Os cães, porém, continuaram ali, abanando as caudas, como também
Poggin, que cumprimentava todo mundo com um enorme sorriso no rosto
bondoso. Precioso recostou a cabeça alva como a neve no ombro do rei,
que lhe cochichou alguma coisa ao ouvido. Então todos voltaram
novamente para a Porta, para ver o que se passava do lado de lá.

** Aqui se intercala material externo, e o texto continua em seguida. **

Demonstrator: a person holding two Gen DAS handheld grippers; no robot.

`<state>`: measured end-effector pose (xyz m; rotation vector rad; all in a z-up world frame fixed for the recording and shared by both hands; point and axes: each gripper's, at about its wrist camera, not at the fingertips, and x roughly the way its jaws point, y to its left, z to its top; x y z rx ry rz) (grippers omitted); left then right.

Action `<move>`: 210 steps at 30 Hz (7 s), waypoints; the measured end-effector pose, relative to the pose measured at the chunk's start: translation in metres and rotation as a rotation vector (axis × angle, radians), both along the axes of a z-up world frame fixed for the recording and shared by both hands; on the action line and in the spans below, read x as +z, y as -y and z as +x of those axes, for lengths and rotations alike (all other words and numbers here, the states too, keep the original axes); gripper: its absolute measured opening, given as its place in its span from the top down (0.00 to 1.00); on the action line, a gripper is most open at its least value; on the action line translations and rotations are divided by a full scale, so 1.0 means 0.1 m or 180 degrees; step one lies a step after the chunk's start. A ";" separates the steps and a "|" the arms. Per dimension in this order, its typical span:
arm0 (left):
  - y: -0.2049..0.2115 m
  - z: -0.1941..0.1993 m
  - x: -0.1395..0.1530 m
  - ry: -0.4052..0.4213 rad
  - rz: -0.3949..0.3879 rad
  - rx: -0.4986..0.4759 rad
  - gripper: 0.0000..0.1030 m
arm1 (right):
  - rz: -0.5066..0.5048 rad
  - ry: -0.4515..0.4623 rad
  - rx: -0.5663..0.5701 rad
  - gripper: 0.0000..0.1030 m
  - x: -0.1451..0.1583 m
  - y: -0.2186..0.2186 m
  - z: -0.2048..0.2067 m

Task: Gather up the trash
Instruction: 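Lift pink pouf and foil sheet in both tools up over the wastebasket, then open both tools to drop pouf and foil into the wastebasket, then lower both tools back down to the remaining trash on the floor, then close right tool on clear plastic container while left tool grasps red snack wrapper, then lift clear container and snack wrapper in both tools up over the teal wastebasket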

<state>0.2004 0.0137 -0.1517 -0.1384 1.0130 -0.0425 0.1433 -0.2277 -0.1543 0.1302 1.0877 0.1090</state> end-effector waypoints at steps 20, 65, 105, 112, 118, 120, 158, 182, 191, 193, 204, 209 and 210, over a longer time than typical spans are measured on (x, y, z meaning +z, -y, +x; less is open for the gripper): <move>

Agora os dragões e os lagartos gigantes haviam se apoderado de
Nárnia. Iam de um lado para outro, arrancando as árvores pelas raízes e
devorando-as como se fossem moitas de capim. Em poucos minutos as
florestas haviam desaparecido. A terra inteira ficou completamente
exposta, deixando à mostra cada elevação, cada concavidade, cada
buraquinho, na forma mais nua e grotesca que se poderia imaginar. A
grama secou. Tirian viu-se contemplando um mundo de rochas despidas e
terra vazia. Mal se poderia acreditar que algum dia já existira vida ali. Os
próprios monstros começaram a envelhecer e cair ao chão, mortos. Sua
carne secou e os ossos apareceram. Logo não passavam de gigantescos
esqueletos atirados aqui e acolá sobre pedras mortas, como se tivessem
morrido há milhares de anos. Durante um longo tempo tudo ficou em
silêncio.
Finalmente, alguma coisa branca – uma longa linha plana de
brancura, que brilhava à luz das estrelas que ali estavam – começou a
mover-se na direção deles, vindo do fim do mundo, do lado do Oriente. Um
estranho ruído quebrou o silêncio: a princípio era um murmúrio, depois um
trovejar distante e, por fim, um grande estardalhaço. E então eles viram que
aquilo que se aproximava com tanta rapidez era uma coluna espumejante
de água. O mar estava inundando a terra. Naquele mundo despido de
árvores dava para ver muito bem. Todos os rios foram ficando cada vez
mais largos e os lagos tornando-se maiores; os lagos separados juntaram-se
num só, os vales transformaram-se em novos lagos, os montes viraram
ilhas e estas também finalmente desapareceram. Os altos pântanos à
esquerda deles e as montanhas mais altas, à direita, desintegraram-se com
um barulho ensurdecedor no meio da água que se avolumava. A água veio
jorrando aos borbotões até bem pertinho da entrada da Porta (mas sem
nunca ultrapassá-la), tão perto que espirrava espuma nas patas dianteiras de
Aslam. Agora, tudo era uma só extensão de água, desde onde eles se
encontravam até o ponto onde a água encontrava o céu.